De même, la restriction des visites pourrait également avoir de graves conséquences pour la santé mentale des personnes privées de liberté. À ce propos, selon des informations transmises à la CIDH, en Colombie, l’interdiction des visites s’appliquerait également aux psychologues et aux travailleurs sociaux, ce qui aurait un impact négatif sur le bien-être général des personnes détenues. Dans ce contexte, la CIDH demande instamment aux États – à l’instar de ce qu’ont demandé le Haut-Commissariat aux droits de l’homme et l’Organisation mondiale de la santé -  d’adopter d’autres mesures, telles que les vidéoconférences, l’augmentation des communications téléphoniques et la communication par la voie électronique. 

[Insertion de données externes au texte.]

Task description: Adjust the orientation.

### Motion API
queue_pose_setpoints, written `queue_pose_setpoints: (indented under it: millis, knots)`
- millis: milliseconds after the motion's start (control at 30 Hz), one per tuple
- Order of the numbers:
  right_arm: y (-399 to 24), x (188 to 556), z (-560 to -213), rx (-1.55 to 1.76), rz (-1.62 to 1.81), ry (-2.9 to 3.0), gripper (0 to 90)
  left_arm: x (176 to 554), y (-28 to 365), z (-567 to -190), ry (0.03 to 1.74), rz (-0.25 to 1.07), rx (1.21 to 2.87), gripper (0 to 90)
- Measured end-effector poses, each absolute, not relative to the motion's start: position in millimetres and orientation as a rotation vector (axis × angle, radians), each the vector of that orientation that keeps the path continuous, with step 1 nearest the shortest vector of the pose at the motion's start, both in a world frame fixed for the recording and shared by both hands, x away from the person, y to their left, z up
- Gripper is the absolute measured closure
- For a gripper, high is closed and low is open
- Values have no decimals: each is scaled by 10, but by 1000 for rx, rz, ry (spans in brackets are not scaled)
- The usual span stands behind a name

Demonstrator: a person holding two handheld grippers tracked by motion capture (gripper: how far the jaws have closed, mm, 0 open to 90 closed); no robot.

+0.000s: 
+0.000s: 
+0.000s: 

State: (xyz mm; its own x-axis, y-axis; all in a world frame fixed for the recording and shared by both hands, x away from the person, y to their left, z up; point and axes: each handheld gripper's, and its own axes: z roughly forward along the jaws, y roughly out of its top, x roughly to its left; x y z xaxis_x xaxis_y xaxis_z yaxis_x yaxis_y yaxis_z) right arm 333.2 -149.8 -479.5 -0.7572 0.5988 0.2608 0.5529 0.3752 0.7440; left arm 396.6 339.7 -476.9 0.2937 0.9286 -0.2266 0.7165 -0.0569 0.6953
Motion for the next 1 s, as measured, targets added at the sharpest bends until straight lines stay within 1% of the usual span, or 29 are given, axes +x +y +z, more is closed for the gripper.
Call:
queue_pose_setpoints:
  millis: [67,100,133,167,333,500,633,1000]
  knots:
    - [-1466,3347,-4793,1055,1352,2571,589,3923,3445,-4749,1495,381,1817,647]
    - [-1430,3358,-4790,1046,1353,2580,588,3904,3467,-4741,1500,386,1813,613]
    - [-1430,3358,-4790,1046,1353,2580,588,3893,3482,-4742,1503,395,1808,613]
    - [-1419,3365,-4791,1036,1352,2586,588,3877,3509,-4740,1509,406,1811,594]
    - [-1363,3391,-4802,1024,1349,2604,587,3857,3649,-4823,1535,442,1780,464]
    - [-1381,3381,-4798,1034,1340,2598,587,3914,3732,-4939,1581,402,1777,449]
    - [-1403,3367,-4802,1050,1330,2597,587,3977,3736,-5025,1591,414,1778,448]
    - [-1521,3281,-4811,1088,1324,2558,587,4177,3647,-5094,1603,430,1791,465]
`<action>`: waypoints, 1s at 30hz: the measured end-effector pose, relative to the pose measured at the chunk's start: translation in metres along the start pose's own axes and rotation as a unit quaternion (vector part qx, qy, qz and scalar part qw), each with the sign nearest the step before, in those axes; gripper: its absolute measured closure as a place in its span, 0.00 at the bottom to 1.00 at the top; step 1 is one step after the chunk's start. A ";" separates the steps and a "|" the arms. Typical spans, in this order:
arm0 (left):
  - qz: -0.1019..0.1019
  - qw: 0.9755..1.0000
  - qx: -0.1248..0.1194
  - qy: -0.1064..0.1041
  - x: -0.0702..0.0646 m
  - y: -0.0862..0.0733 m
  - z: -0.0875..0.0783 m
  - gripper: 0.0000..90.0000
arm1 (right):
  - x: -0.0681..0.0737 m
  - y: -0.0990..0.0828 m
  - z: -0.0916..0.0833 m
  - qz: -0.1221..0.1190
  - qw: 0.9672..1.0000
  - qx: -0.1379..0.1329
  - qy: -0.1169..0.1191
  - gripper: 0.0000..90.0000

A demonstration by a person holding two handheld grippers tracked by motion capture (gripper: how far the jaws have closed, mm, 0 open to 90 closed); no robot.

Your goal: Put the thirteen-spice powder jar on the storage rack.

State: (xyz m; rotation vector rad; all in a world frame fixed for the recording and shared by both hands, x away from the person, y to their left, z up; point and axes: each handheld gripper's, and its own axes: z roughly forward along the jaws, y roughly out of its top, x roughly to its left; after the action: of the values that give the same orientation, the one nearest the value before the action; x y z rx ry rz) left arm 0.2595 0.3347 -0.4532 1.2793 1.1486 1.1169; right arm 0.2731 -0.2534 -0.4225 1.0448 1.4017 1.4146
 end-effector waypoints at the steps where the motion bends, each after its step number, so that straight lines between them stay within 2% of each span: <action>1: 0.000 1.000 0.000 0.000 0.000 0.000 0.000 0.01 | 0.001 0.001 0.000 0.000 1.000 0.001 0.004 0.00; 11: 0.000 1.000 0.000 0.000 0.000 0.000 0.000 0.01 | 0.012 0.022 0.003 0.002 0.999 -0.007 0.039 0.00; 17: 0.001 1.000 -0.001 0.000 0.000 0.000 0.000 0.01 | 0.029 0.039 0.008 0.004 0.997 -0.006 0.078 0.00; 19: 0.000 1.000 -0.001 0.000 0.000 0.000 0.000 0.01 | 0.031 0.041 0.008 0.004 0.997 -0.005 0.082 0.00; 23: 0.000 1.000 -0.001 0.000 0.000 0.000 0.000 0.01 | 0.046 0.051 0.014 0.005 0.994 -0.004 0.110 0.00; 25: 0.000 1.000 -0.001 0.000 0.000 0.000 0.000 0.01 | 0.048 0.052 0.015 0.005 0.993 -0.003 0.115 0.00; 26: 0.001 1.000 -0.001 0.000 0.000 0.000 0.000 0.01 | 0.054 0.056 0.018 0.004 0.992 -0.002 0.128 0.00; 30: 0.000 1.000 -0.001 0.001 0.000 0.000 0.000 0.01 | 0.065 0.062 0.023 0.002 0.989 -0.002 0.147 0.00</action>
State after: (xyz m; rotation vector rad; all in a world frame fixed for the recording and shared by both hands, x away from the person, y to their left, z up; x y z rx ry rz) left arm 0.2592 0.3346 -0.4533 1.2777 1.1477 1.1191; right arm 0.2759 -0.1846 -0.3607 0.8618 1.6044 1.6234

Compte tenu de ce qui précède et face à la pandémie de la COVID-19, la Commission réitère l’obligation spéciale qui incombe aux États de la région d’adopter les mesures immédiates et urgentes destinées à protéger la vie, la santé et l’intégrité des personnes confiées à leur garde. Notamment, la CIDH demande instamment aux États de mettre en œuvre des actions visant à réduire la population carcérale. Et ce, en tenant compte des diverses recommandations de la Commission en la matière, lesquelles sont contenues principalement dans la Résolution Nº 01/20 sur la pandémie et les droits de la personne dans les Amériques et les communiqués de presse en date du 31 mars et du 26 juin. La mise en application de ces mesures s’avère particulièrement urgente compte tenu du fait que les conséquences de la pandémie représentent un plus grand risque pour la population qui est privée de la liberté.  

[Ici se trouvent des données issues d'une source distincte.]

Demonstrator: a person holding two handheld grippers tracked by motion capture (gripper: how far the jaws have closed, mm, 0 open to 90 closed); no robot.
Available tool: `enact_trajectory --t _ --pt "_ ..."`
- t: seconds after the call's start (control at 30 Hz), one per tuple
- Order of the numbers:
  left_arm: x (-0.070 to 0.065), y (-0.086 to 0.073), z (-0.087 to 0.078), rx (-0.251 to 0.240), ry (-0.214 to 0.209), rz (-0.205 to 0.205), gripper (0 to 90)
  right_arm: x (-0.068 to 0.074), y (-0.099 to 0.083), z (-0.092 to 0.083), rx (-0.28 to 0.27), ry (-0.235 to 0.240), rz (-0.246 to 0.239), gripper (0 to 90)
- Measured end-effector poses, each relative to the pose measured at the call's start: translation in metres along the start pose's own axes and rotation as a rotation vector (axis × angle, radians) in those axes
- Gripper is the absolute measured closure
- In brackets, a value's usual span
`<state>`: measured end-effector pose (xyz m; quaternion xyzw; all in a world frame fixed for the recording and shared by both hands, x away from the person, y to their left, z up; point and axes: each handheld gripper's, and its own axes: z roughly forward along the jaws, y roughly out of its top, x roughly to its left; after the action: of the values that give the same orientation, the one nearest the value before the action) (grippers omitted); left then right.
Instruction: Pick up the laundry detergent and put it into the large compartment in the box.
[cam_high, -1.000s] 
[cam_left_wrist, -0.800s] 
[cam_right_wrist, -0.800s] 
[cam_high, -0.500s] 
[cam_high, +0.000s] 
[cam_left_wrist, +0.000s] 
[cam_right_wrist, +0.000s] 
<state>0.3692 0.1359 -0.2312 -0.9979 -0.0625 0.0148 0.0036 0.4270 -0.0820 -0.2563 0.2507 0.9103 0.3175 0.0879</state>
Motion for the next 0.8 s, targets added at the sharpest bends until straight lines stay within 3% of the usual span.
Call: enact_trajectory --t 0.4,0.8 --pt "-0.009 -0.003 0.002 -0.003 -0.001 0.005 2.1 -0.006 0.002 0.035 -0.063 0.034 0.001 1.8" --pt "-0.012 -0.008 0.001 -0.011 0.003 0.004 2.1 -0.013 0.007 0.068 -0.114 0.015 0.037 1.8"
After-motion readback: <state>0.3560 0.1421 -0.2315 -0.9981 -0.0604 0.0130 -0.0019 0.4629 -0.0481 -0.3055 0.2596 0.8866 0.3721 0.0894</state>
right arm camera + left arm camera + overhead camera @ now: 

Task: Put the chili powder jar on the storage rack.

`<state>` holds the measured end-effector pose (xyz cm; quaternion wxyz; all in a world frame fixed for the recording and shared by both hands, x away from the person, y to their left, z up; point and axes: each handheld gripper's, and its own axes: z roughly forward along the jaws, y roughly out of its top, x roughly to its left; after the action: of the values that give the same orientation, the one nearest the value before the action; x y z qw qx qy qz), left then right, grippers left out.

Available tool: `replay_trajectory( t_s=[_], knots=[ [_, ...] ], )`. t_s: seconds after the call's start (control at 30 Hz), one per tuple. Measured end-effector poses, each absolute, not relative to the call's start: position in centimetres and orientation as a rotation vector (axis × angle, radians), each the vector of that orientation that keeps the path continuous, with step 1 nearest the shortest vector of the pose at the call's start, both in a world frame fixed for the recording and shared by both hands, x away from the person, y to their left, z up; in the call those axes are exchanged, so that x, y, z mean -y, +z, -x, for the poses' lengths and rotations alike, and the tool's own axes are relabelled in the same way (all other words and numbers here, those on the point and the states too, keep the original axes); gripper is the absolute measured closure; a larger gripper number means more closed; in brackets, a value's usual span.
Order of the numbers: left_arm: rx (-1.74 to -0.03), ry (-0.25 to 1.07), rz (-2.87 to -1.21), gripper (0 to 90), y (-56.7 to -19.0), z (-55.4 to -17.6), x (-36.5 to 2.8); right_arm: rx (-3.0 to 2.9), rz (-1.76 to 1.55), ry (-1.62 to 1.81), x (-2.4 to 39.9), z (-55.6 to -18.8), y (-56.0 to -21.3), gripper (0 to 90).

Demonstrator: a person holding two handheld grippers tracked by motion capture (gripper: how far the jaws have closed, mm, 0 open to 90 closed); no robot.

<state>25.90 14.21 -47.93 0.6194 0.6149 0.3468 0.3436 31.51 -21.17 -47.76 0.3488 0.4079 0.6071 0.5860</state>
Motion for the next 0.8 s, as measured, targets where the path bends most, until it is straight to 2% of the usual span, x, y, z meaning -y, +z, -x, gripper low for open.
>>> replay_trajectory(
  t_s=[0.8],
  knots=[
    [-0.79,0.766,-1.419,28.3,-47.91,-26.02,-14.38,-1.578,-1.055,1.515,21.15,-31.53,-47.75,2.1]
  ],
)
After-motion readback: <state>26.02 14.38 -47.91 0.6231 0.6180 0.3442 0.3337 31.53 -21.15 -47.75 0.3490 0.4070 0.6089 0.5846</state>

La CIDH est un organe principal et autonome de l’Organisation des États Américains (OEA) dont le mandat émane de la Charte de l’OEA et de la Convention américaine relative aux droits de l’homme. La Commission interaméricaine a pour mandat de promouvoir le respect et la défense des droits de l'homme et de servir, dans ce domaine, d'organe consultatif de l’OEA. La CIDH est composée de sept membres indépendants, élus à titre personnel par l’Assemblée générale de l’OEA et qui ne représentent pas leurs pays d’origine ou de résidence.